The leading songwriters of Punk were considered the voices of their generation but there were times you couldn’t figure out what they were singing because the records didn’t come with lyrics and the production values weren’t exactly models of pristine clarity. You would think that if you wanted to start a revolution it would help if the kids could understand the manifesto, right?
This was especially vexing with The Clash because of Joe Strummer’s phlegmy, mouthful-of-marbles delivery. I don’t know if The Westway Wonders considered lyric sheets to be bourgeois indulgences or CBS wouldn’t shell out for inner sleeves, but they didn’t include one with an album until London Calling which made the publication of The Clash Songbook in 1978 such a big deal — we could finally understand what Joe was barking about on “White Riot” and “Complete Control”.
It included the words and chords of every song on their debut album plus all the singles and b-sides to date, and we studied it like it was the Bible or Rosetta Stone. To us, Strummer/Jones were way better than some poncey “poet” like Bob Dylan and I remember loving how snappy, sharp, and even jokey a lot of the lyrics were.
In retrospect it might not seem very fan-friendly to make them shell out £3.50 (in 1978 money) for a book of lyrics they could have got free with the records — especially for a value-for-money band like The Clash — but it was a nicely-done project and worth buying. According to the book’s designer Pearce Marchbank (best known for his design of Time Out) the band supplied all the images and even created the type which makes me imagine Mick and Joe staying up all night with a stencil kit and a Dymo Labelmaker.
Nowadays you could just look the words up online but that’s kind of boring when you can get this terrific print artifact for a reasonable price at the usual places since it was reissued a few years ago. Volume Two designed by artist Derek Boshier is excellent too.
The career of Punk ingenue Honey Bane reads like the script of a torrid teen exploitation movie. Growing up as a “problem child” with an unstable home life, she formed her first band Fatal Microbes in 1978 when she was only 14. They broke up after making just the one single (the minor Post-Punk classic “Violence Grows”) and after that Honey was put in a juvenile treatment centre for alcohol and behavioral problems. She ran away from there and spent a year as a fugitive from Social Services during which she fell in with anarcho-punk collective Crass and recorded an EP with them. Now the ripe old age of 16, Honey released her terrific first solo single “Guilty” on her own label, and then came under the managerial wing of Sham 69’s Jimmy Pursey who got her signed to EMI and attempted to turn her into a pop star.
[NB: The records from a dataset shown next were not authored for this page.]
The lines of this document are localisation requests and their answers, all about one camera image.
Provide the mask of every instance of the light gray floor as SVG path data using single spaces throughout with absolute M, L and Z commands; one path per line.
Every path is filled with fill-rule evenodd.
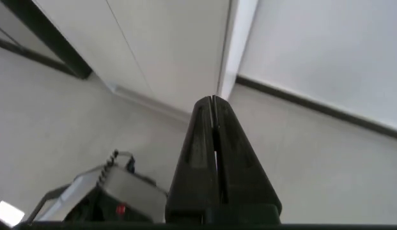
M 397 223 L 397 141 L 236 86 L 230 102 L 291 223 Z M 169 188 L 187 125 L 0 49 L 0 200 L 29 213 L 114 148 Z

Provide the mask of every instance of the white wall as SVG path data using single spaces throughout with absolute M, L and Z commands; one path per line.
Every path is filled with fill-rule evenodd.
M 240 74 L 397 129 L 397 0 L 260 1 Z
M 183 112 L 217 92 L 229 0 L 34 0 L 109 86 Z

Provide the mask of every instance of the black baseboard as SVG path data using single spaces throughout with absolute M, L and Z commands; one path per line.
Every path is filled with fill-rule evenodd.
M 43 56 L 35 51 L 29 50 L 27 48 L 19 47 L 18 45 L 14 45 L 10 42 L 7 42 L 7 41 L 1 40 L 1 39 L 0 39 L 0 48 L 9 50 L 10 52 L 19 54 L 21 56 L 24 56 L 25 58 L 29 58 L 29 59 L 31 59 L 33 61 L 37 61 L 45 66 L 49 66 L 55 70 L 59 70 L 63 73 L 67 73 L 69 75 L 76 77 L 75 74 L 72 71 L 70 71 L 70 69 L 64 63 L 55 61 L 55 60 L 53 60 L 49 57 Z
M 252 81 L 252 80 L 240 77 L 240 76 L 237 77 L 236 83 L 241 84 L 243 86 L 247 86 L 249 88 L 256 89 L 258 91 L 261 91 L 262 93 L 266 93 L 266 94 L 275 96 L 277 98 L 286 100 L 288 102 L 291 102 L 291 103 L 306 107 L 308 109 L 312 109 L 312 110 L 320 112 L 322 114 L 329 115 L 329 116 L 331 116 L 333 118 L 337 118 L 337 119 L 340 119 L 342 121 L 346 121 L 346 122 L 351 123 L 353 125 L 357 125 L 357 126 L 366 128 L 368 130 L 377 132 L 379 134 L 383 134 L 383 135 L 386 135 L 386 136 L 393 137 L 393 138 L 397 139 L 397 130 L 393 130 L 392 128 L 388 128 L 386 126 L 382 126 L 382 125 L 379 125 L 377 123 L 370 122 L 368 120 L 359 118 L 357 116 L 353 116 L 353 115 L 347 114 L 345 112 L 339 111 L 337 109 L 333 109 L 333 108 L 328 107 L 326 105 L 322 105 L 322 104 L 313 102 L 311 100 L 298 97 L 298 96 L 293 95 L 291 93 L 284 92 L 284 91 L 281 91 L 279 89 L 276 89 L 276 88 L 273 88 L 273 87 L 270 87 L 270 86 L 266 86 L 266 85 L 257 83 L 255 81 Z

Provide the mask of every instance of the red light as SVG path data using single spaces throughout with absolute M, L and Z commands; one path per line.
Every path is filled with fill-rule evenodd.
M 117 205 L 116 213 L 119 215 L 123 215 L 126 212 L 126 206 L 124 204 Z

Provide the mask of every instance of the white light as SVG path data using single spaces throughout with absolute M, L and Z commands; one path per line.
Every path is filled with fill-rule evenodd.
M 0 220 L 6 225 L 10 227 L 17 225 L 24 218 L 24 215 L 25 213 L 23 211 L 20 211 L 7 202 L 0 202 Z
Sporting a Toyah Wilcox-ish look and a more bouncy, New-Wave sound, her first Pursey-produced single “Turn Me On, Turn Me Off” was a hit in 1981 — I bought it and had a crush on her — but none of the follow-ups did well. Annoyed by EMI’s attempts to push her in an even more pop direction, she quit her contract with them and went into acting. But despite a part in the 1982 film Scrubbers (sort of a female version of Scum) and a Trebor Mints commercial (!), that career fizzled and a few years later she was posing nude in girlie mags to make a living.
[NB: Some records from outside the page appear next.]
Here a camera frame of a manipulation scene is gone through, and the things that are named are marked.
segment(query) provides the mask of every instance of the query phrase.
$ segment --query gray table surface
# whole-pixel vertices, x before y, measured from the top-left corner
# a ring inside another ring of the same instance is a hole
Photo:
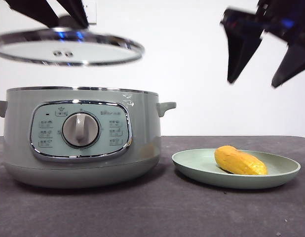
[[[162,137],[159,164],[121,184],[55,190],[14,181],[2,165],[0,237],[305,237],[305,138]],[[175,152],[232,145],[292,158],[297,177],[277,188],[234,190],[191,180]]]

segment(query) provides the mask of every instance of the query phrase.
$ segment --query yellow corn cob
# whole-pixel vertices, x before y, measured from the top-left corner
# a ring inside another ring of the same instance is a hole
[[[233,174],[267,174],[266,165],[258,158],[241,152],[232,146],[222,146],[215,150],[216,163]]]

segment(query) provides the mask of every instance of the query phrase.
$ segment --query white knob
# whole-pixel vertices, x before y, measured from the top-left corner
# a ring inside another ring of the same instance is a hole
[[[98,132],[97,121],[91,115],[85,113],[71,115],[63,125],[65,139],[76,147],[91,144],[97,138]]]

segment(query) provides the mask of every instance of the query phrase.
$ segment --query lid rim
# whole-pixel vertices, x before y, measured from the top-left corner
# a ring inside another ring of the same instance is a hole
[[[119,48],[123,48],[129,51],[135,52],[133,56],[120,57],[116,60],[77,60],[77,61],[62,61],[62,60],[53,60],[53,59],[36,59],[27,56],[17,56],[10,53],[2,52],[2,48],[9,44],[14,43],[27,43],[34,41],[61,41],[61,42],[79,42],[79,43],[93,43],[93,44],[102,44],[110,45]],[[121,63],[128,63],[136,61],[142,58],[142,55],[145,52],[145,48],[127,38],[121,38],[118,36],[108,35],[108,34],[94,34],[88,30],[74,30],[70,28],[50,28],[50,29],[40,29],[36,31],[23,31],[23,32],[14,32],[0,35],[0,57],[28,62],[28,63],[37,63],[44,65],[56,65],[56,66],[102,66],[102,65],[116,65]]]
[[[25,90],[92,90],[92,91],[111,91],[111,92],[132,92],[132,93],[151,94],[158,96],[157,93],[151,91],[109,88],[109,87],[88,87],[88,86],[27,86],[27,87],[14,87],[6,91],[13,92],[13,91],[25,91]]]

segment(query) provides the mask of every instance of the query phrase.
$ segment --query control panel
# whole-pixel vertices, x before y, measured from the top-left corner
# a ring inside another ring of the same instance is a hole
[[[45,159],[107,157],[130,142],[129,114],[121,104],[55,101],[40,105],[33,114],[30,143]]]

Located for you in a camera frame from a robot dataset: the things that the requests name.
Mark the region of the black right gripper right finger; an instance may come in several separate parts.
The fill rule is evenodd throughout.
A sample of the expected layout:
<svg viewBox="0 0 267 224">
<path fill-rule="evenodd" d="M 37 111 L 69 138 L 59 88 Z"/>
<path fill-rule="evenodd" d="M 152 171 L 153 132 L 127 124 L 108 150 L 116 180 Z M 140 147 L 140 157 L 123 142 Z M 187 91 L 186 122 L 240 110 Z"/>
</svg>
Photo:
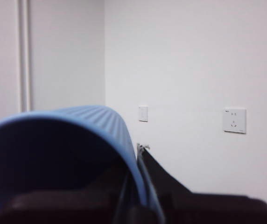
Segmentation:
<svg viewBox="0 0 267 224">
<path fill-rule="evenodd" d="M 137 162 L 149 187 L 149 203 L 164 224 L 267 224 L 267 203 L 241 195 L 192 192 L 137 145 Z"/>
</svg>

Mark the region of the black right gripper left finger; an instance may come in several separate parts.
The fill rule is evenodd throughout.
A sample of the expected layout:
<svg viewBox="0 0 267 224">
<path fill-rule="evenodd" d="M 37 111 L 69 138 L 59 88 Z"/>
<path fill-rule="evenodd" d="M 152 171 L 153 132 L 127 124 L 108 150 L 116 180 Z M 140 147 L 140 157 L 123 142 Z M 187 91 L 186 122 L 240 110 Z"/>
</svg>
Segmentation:
<svg viewBox="0 0 267 224">
<path fill-rule="evenodd" d="M 0 224 L 116 224 L 128 178 L 125 167 L 110 167 L 83 189 L 18 195 L 0 211 Z"/>
</svg>

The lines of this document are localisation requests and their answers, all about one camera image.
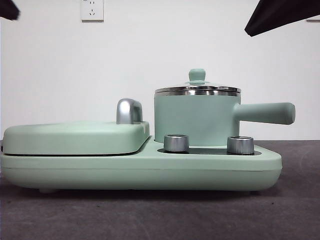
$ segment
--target electrical outlet
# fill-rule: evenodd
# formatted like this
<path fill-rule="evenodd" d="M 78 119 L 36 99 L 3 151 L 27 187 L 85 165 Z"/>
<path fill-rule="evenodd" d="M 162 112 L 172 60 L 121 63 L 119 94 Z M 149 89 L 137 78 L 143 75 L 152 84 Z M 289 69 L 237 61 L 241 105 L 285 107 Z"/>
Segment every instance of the electrical outlet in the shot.
<path fill-rule="evenodd" d="M 104 20 L 104 0 L 81 0 L 81 20 L 100 21 Z"/>

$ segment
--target pot lid
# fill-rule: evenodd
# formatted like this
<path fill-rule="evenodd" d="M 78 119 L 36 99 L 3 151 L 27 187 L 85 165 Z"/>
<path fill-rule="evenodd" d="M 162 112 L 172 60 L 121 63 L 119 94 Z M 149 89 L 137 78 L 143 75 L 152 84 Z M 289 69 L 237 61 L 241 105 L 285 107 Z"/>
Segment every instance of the pot lid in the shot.
<path fill-rule="evenodd" d="M 155 90 L 155 93 L 189 91 L 189 90 L 224 91 L 224 92 L 241 93 L 240 88 L 208 82 L 208 81 L 205 81 L 205 78 L 206 78 L 206 71 L 204 69 L 193 68 L 189 71 L 189 81 L 180 85 L 157 89 Z"/>

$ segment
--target gray table surface
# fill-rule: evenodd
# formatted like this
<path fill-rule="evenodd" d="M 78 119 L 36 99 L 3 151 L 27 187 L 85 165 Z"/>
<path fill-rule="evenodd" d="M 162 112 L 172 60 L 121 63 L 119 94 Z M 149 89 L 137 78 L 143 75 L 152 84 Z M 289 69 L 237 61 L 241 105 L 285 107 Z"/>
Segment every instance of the gray table surface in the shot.
<path fill-rule="evenodd" d="M 256 192 L 61 190 L 1 178 L 1 240 L 320 239 L 320 141 L 256 141 L 282 155 Z"/>

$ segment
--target cooking pot
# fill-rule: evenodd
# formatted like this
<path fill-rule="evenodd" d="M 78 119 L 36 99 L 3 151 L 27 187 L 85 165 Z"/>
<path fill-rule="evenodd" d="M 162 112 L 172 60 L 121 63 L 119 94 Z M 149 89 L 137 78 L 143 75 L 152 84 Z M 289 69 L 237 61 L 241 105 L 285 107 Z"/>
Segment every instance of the cooking pot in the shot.
<path fill-rule="evenodd" d="M 189 72 L 184 84 L 160 88 L 154 95 L 155 141 L 182 134 L 191 146 L 225 146 L 239 135 L 240 121 L 289 125 L 295 106 L 289 102 L 241 104 L 241 90 L 205 81 L 204 69 Z"/>

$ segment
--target black object
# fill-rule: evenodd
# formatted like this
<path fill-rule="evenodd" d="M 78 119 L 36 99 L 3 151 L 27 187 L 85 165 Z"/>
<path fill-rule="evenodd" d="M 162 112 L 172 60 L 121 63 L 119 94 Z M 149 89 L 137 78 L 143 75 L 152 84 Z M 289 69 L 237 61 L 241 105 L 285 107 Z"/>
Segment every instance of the black object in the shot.
<path fill-rule="evenodd" d="M 245 31 L 251 37 L 320 15 L 320 0 L 260 0 Z"/>
<path fill-rule="evenodd" d="M 0 17 L 9 20 L 17 20 L 19 17 L 19 9 L 11 0 L 0 0 Z"/>
If this story was a movie, the final scene would be a desperate suicide by drug overdose, her music dreams crushed and reduced to the sleazy business of taking her clothes off for money. But Holly is still around, back to making music, and last year she released a compilation of singles and b-sides going back to her Fatal Microbes days called It’s A Baneful Life which is mostly excellent stuff, especially when you consider she wrote and recorded a lot of it at an age when the rest of us were only worrying about homework and school discos.
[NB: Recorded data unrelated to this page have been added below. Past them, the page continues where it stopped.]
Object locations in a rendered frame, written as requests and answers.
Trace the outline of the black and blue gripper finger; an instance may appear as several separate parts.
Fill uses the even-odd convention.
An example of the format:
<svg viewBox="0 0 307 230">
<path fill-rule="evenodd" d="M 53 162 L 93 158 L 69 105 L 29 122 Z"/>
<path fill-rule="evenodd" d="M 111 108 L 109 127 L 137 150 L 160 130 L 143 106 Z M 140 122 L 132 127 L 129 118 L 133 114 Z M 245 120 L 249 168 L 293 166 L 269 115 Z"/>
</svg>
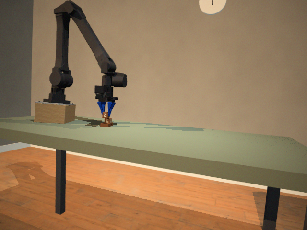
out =
<svg viewBox="0 0 307 230">
<path fill-rule="evenodd" d="M 101 113 L 103 115 L 103 112 L 105 112 L 105 105 L 106 105 L 106 102 L 97 102 L 99 107 L 100 107 L 100 110 L 101 110 Z"/>
<path fill-rule="evenodd" d="M 111 111 L 115 104 L 116 104 L 115 102 L 108 102 L 108 116 L 110 116 Z"/>
</svg>

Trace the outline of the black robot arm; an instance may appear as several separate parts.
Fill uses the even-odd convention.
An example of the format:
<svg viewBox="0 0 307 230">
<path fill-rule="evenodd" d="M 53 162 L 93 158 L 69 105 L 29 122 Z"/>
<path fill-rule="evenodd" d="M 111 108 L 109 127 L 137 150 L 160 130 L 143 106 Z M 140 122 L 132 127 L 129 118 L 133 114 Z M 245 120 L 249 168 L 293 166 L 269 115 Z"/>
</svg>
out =
<svg viewBox="0 0 307 230">
<path fill-rule="evenodd" d="M 56 62 L 52 68 L 49 80 L 52 84 L 49 99 L 43 99 L 48 103 L 70 104 L 66 101 L 65 88 L 73 84 L 73 77 L 68 66 L 68 45 L 69 45 L 69 23 L 70 18 L 74 20 L 87 44 L 91 48 L 102 76 L 102 86 L 95 85 L 95 94 L 97 98 L 113 97 L 113 87 L 126 87 L 127 75 L 117 73 L 116 64 L 109 54 L 105 51 L 99 39 L 95 35 L 82 8 L 71 0 L 65 1 L 62 5 L 54 9 L 56 15 L 57 31 L 56 31 Z M 63 72 L 63 73 L 62 73 Z"/>
</svg>

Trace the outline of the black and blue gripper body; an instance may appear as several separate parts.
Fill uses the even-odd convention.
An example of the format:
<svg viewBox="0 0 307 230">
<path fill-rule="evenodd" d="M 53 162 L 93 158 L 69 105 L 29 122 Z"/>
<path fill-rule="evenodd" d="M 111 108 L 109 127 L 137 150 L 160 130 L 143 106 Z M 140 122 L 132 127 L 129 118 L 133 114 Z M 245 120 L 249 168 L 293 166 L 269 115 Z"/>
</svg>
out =
<svg viewBox="0 0 307 230">
<path fill-rule="evenodd" d="M 115 102 L 115 100 L 118 100 L 118 97 L 104 97 L 102 99 L 95 97 L 98 99 L 99 102 Z"/>
</svg>

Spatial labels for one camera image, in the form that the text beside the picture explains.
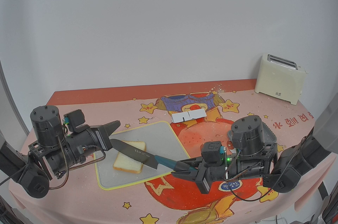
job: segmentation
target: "toaster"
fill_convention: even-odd
[[[264,93],[296,105],[302,94],[306,71],[293,61],[264,54],[255,92]]]

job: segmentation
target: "cutting board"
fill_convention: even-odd
[[[126,141],[143,141],[146,143],[146,151],[173,160],[183,160],[189,158],[187,151],[177,138],[170,124],[166,121],[159,121],[153,124],[113,133],[110,138]],[[118,151],[111,149],[106,152],[103,161],[95,163],[97,181],[99,187],[104,190],[124,188],[130,185],[143,183],[170,174],[170,168],[158,165],[157,170],[143,165],[139,174],[113,169],[114,161]],[[94,153],[94,158],[101,157],[102,152]]]

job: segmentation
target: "teal knife handle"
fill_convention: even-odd
[[[194,167],[192,167],[192,166],[190,166],[186,163],[175,161],[175,160],[172,160],[172,159],[168,159],[168,158],[165,158],[165,157],[162,157],[162,156],[159,156],[159,155],[155,155],[155,159],[159,164],[166,166],[168,168],[171,168],[174,171],[182,171],[182,170],[195,171],[196,170]]]

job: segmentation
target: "black motor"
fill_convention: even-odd
[[[240,150],[236,163],[228,170],[229,178],[250,167],[238,179],[261,177],[270,172],[273,160],[277,162],[277,144],[265,143],[263,122],[259,116],[251,115],[235,121],[231,126],[232,143]]]
[[[61,178],[65,174],[65,158],[68,167],[71,167],[84,163],[86,157],[95,151],[110,150],[112,144],[109,136],[121,125],[118,120],[105,125],[86,125],[80,109],[65,114],[62,124],[56,106],[37,107],[30,114],[30,119],[37,141],[29,145],[29,149],[39,159],[50,180],[52,177],[42,159],[43,156],[54,175]],[[70,135],[67,135],[68,129],[72,132]]]

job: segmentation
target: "knife blade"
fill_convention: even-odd
[[[154,169],[157,169],[158,164],[161,164],[163,166],[169,167],[174,171],[191,171],[196,170],[194,167],[180,162],[175,161],[172,159],[168,159],[159,155],[153,155],[149,152],[145,152],[143,150],[140,150],[132,145],[129,145],[119,139],[112,138],[110,139],[110,142],[112,144],[112,147],[122,154],[141,162],[149,167],[152,167]]]
These days the look and sound of Punk is so unthreatening it’s used in television commercials and kids with blue hair don’t even turn heads, but it was once considered a serious threat to the morals of England’s youth. Of course that’s why we liked it, anything that could get up the noses of grown ups had to be a good thing.
This 1977 episode of the BBC current affairs program Brass Tacks is a wonderful time capsule of that era. I remember seeing this at the time it was broadcast as we’d watch anything about Punk. It features some great footage of Punk kids in Manchester, a very young Pete Shelley, John Peel, and an hysterical parade of uptight councilors and clergy. Not surprisingly, Peel (who starts talking around the 34-minute mark) is about the only adult in the room who knows anything about it and doesn’t come across as a reactionary twerp.
I originally intended to post this clip last week before my ISP put up a roadblock so here it is again. Tom Robinson performing the title track of his classic debut album (in New Jersey of all places) and doing a Maggie Thatcher impersonation — this was only two months after she first became Prime Minister.